Kafka的消费者群体概念概括了这两个概念。与队列一样，消费者组允许您在一个进程集合(消费者组的成员)中分配处理。与发布订阅一样，Kafka允许您向多个消费群体广播消息。

Kafka模型的优点是，每个主题都有这些属性——它可以进行规模处理，而且也可以多订阅——不需要选择一个或另一个.

与传统的消息传递系统相比，Kafka的订货保证更强。

传统的队列保留了服务器上订单的记录，如果多个使用者从队列中消费，则服务器会按存储的顺序分发记录。然而，尽管服务器会按顺序分发记录，但这些记录是异步传递给消费者的，所以它们可能会在不同的消费者中出现。这实际上意味着在并行消费的情况下，记录的顺序丢失了。消息传递系统通常使用“独占消费者”的概念来解决这个问题，它只允许一个进程从队列中使用，但这当然意味着在处理过程中没有并行性。

Kafka做得更好。通过在主题中有一个并行的概念，Kafka能够同时提供订购保证和负载均衡。这是通过将主题中的分区分配给消费者组中的消费者来实现的，这样每个分区就会被组中的一个消费者所消费。通过这样做，我们确保使用者是该分区的唯一阅读器，并按顺序使用数据。由于有许多分区，因此在许多消费者实例上仍然可以平衡负载。但是请注意，在消费者组中不能有比分区更多的消费者实例。

Kafka as a Storage System

任何允许发布消息与使用它们分离的消息队列都可以有效地充当飞行消息的存储系统。Kafka的不同之处在于它是一个很好的存储系统。

写入Kafka的数据被写入磁盘，并被复制用于容错。Kafka允许生产者等待确认，以便在完全复制并保证即使服务器写入失败时，写入也不完整。

Kafka使用的磁盘结构，无论您在服务器上有50 KB还是50 TB的持久数据，Kafka都将执行相同的操作。

由于认真对待存储并允许客户控制其读取位置，您可以将Kafka看作是一种专用于高性能、低延迟提交日志存储、复制和传播的分布式文件系统。

Kafka for Stream Processing

仅仅读取、写入和存储数据流是不够的，其目的是实现流的实时处理。

在Kafka的流处理器中，任何需要从输入的主题中持续的数据流，对这个输入执行一些处理，并生成持续的数据流到输出主题。

例如，零售应用程序可能接收销售和发货的输入流，并输出一串重新排序和价格调整以计算这些数据。

可以使用生产者和消费者api直接进行简单的处理。然而，对于更复杂的转换，Kafka提供了一个完全集成的流API。这使得构建应用程序可以进行非平凡的处理，这些应用程序可以从流中计算聚合或将流连接到一起。

这个工具帮助解决了这种类型的应用程序所面临的难题:处理无序数据、重新处理输入作为代码更改、执行有状态的计算等。

streams API基于Kafka提供的核心原语:它使用生产者和消费者API作为输入，使用Kafka进行有状态的存储，并在流处理器实例中使用相同的组机制来进行容错。

Putting the Pieces Together

这种消息传递、存储和流处理的组合看起来很不寻常，但对于Kafka作为流媒体平台的角色来说，这是必不可少的。

像HDFS这样的分布式文件系统允许为批处理存储静态文件。实际上，这样的系统允许存储和处理过去的历史数据。

传统的企业消息传递系统允许处理在订阅后到达的未来消息。以这种方式构建的应用程序在到达时处理未来的数据。

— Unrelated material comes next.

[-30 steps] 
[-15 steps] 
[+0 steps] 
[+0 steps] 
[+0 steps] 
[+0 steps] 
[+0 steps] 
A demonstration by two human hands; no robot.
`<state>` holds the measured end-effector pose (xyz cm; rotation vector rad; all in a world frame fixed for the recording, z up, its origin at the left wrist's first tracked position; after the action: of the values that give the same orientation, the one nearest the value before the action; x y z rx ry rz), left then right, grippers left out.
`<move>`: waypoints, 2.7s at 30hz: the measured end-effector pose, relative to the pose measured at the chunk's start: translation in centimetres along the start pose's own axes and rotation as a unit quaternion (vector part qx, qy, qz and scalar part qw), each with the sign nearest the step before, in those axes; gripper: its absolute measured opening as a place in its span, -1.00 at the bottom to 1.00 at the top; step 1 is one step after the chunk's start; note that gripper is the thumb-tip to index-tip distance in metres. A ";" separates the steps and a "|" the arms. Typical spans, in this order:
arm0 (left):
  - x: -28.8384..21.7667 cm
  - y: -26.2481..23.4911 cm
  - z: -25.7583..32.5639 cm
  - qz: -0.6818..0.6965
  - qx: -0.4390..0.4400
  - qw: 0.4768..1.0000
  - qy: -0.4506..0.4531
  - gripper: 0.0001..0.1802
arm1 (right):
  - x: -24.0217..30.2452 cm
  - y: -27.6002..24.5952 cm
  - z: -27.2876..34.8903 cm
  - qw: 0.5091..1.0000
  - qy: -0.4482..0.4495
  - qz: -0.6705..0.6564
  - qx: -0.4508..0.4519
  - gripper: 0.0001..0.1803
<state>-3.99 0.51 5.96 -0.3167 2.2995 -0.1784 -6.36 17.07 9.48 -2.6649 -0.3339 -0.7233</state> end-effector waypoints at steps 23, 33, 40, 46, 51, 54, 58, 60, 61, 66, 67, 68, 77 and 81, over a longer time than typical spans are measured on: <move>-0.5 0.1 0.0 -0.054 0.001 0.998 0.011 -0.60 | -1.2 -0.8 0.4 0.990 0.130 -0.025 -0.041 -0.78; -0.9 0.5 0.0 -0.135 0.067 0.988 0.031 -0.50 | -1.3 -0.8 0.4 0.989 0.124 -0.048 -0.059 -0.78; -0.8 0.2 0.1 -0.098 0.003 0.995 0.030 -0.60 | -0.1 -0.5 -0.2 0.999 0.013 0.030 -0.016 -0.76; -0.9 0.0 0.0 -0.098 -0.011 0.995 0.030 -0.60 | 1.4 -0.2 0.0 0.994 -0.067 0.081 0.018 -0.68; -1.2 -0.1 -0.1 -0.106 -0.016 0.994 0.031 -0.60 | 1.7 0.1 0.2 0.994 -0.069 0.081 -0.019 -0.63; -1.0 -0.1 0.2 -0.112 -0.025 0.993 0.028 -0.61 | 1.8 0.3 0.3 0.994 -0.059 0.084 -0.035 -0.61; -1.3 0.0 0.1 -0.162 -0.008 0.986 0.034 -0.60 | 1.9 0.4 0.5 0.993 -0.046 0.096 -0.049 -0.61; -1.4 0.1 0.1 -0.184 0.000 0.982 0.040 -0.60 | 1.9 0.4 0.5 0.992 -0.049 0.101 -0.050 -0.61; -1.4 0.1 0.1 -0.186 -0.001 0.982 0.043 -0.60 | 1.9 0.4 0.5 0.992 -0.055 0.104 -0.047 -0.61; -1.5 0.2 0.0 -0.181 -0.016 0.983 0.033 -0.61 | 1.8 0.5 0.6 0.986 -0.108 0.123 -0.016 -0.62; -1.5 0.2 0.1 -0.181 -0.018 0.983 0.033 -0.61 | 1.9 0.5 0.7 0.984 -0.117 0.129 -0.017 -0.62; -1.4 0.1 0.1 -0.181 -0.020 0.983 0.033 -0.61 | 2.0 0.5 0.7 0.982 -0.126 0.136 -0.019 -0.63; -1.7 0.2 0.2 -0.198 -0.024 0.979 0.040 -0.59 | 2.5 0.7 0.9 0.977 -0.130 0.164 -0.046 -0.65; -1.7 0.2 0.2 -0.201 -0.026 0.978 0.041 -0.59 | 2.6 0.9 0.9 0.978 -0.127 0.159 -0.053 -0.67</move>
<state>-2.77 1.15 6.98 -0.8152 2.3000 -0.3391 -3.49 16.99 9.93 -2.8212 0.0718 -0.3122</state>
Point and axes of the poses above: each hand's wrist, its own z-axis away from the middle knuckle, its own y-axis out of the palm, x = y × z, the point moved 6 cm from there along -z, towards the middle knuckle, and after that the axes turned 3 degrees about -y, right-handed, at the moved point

Kafka结合了这两种功能，这两者的结合对于Kafka的使用来说是一个重要的平台，可以作为流媒体应用程序的平台，也可以用于流媒体数据管道。

通过组合存储和低延迟订阅，流媒体应用程序可以以同样的方式处理过去和将来的数据。这是一个单一的应用程序可以处理历史的、存储的数据，而不是在它到达最后一个记录时结束，它可以在未来的数据到达时继续处理。这是一个关于流处理的通用概念，即subsumes批处理和消息驱动的应用程序。

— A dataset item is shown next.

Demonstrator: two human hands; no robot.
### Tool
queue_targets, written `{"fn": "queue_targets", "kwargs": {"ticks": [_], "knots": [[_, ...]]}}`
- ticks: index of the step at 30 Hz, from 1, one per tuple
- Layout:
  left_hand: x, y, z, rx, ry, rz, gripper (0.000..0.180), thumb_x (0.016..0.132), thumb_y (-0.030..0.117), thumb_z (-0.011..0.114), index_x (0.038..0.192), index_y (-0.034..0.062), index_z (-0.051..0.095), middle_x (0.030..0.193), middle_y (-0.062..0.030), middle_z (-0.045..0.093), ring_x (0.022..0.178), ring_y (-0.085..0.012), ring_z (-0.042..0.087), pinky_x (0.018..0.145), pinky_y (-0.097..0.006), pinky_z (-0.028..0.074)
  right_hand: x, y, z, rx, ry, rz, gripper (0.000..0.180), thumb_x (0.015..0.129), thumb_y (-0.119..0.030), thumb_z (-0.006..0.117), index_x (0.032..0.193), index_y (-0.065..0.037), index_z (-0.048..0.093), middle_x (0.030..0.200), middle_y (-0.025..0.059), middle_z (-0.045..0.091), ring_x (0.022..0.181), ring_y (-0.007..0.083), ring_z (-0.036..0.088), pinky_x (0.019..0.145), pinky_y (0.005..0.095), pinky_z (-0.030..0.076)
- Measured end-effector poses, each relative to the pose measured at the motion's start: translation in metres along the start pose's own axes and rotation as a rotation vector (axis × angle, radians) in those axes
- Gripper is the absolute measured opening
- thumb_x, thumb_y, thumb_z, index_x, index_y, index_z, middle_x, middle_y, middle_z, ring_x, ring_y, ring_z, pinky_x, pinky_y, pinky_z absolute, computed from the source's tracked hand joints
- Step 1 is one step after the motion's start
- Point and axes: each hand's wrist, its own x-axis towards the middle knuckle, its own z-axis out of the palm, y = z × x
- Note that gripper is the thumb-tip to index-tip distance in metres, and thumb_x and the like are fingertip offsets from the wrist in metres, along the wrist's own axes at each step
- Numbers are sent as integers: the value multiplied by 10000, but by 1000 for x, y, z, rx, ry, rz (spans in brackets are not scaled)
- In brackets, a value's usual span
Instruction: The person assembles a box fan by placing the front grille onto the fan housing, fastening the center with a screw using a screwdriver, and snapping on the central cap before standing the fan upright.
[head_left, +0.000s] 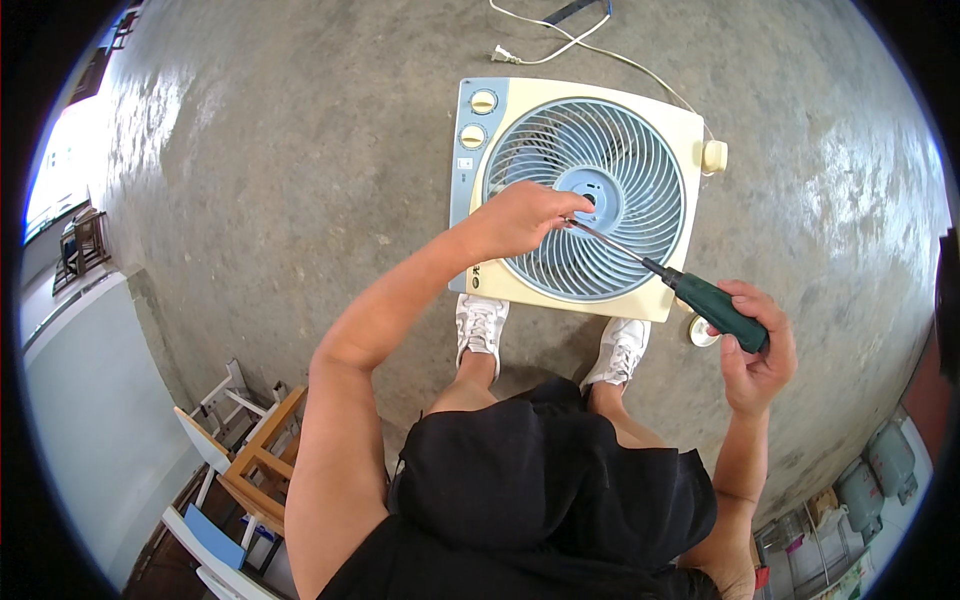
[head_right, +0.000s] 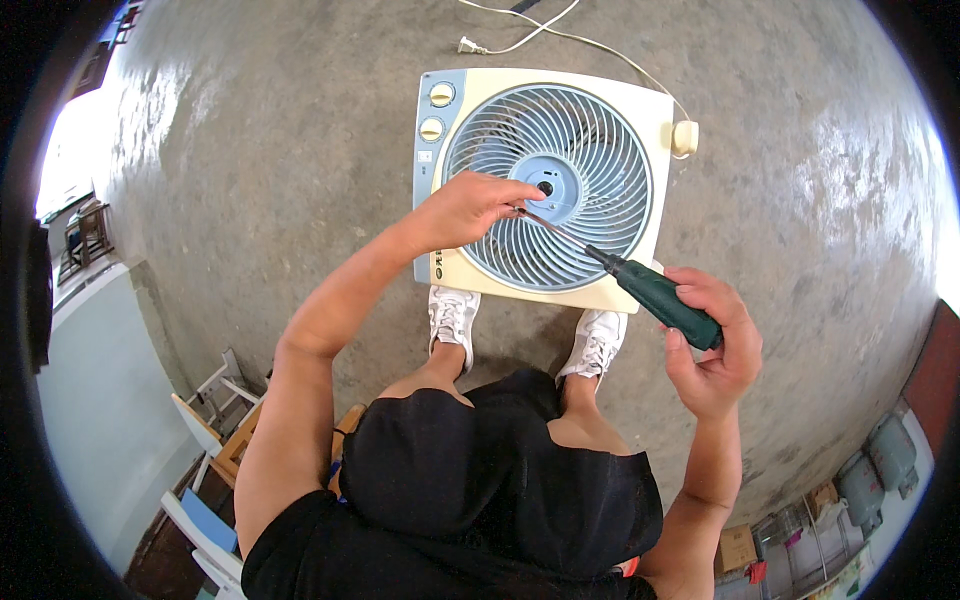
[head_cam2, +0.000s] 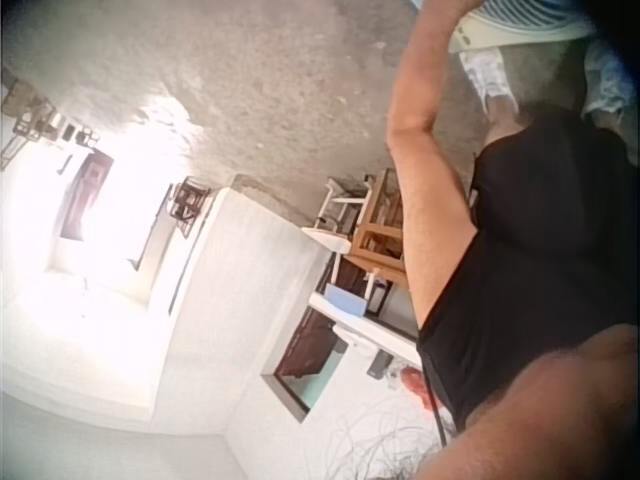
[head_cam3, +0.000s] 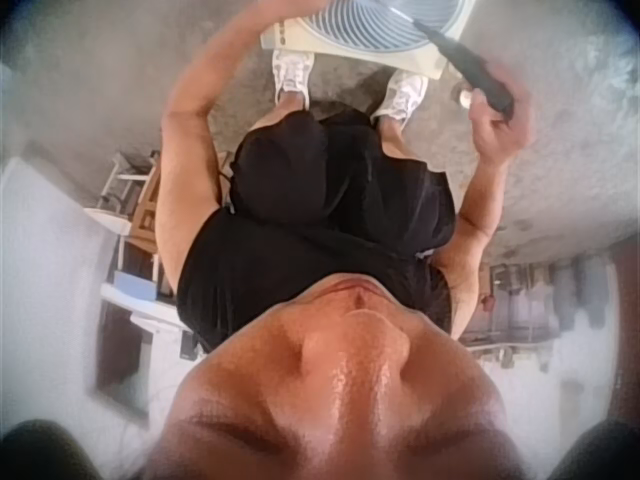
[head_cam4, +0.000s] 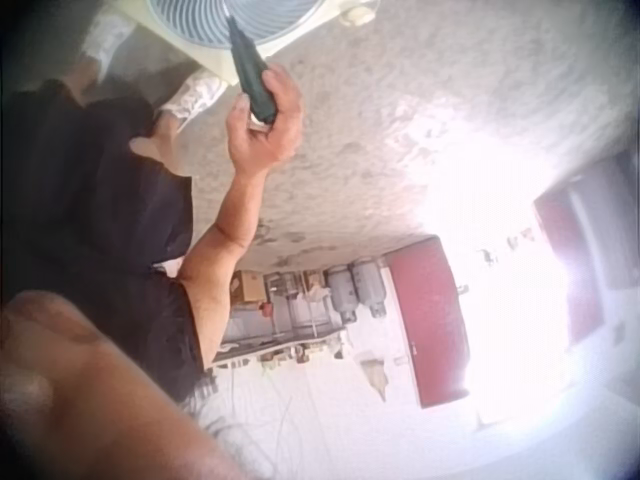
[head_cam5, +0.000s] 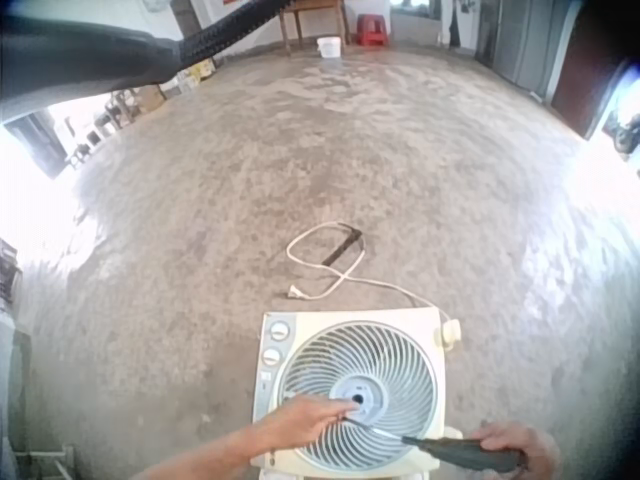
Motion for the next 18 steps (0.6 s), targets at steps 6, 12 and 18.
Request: {"fn": "queue_targets", "kwargs": {"ticks": [6,12,18], "knots": [[7,-8,-1,243,-101,85,359,840,-53,568,1185,33,617,1017,-182,690,915,-297,691,768,-380,542,28,-11,7,-252,-181,-312,377,648,69,640,1017,2,605,1044,221,663,828,291,667,693,320,536],[12,-11,-5,117,-148,-14,361,834,-64,567,1175,36,628,1038,-167,695,905,-288,698,774,-363,544,38,-7,12,-243,-226,-415,412,597,71,652,998,-16,615,1037,205,669,714,283,643,621,325,514],[15,-15,-7,-65,-202,-98,339,824,-78,565,1133,27,656,977,-154,710,882,-235,710,778,-335,550,40,-5,9,-219,-293,-476,394,588,75,638,964,-43,635,1045,185,670,708,286,621,622,332,509]]}}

同样，对于流媒体数据管道，订阅和实时事件的结合使得使用Kafka用于非常低延迟的管道成为可能;但是，能够可靠地存储数据的能力使其能够用于关键数据，在这些关键数据中，必须保证数据的交付，或者是与离线系统集成，这些系统只能周期性地加载数据，或者可以进行更长时间的维护。流处理设施可以在数据到达时转换数据。

原文

Introduction

Apache Kafka® is a distributed streaming platform. What exactly does that mean?
We think of a streaming platform as having three key capabilities:
It lets you publish and subscribe to streams of records. In this respect it is similar to a message queue or enterprise messaging system.
It lets you store streams of records in a fault-tolerant way.
It lets you process streams of records as they occur.

What is Kafka good for?
It gets used for two broad classes of application:
Building real-time streaming data pipelines that reliably get data between systems or applications
Building real-time streaming applications that transform or react to the streams of data

To understand how Kafka does these things, let's dive in and explore Kafka's capabilities from the bottom up.
First a few concepts:
Kafka is run as a cluster on one or more servers.
The Kafka cluster stores streams of records in categories called topics.
Each record consists of a key, a value, and a timestamp.

Kafka has four core APIs:
The Producer API allows an application to publish a stream of records to one or more Kafka topics.
The Consumer API allows an application to subscribe to one or more topics and process the stream of records produced to them.
The Streams API allows an application to act as a stream processor, consuming an input stream from one or more topics and producing an output stream to one or more output topics, effectively transforming the input streams to output streams.
The Connector API allows building and running reusable producers or consumers that connect Kafka topics to existing applications or data systems. For example, a connector to a relational database might capture every change to a table.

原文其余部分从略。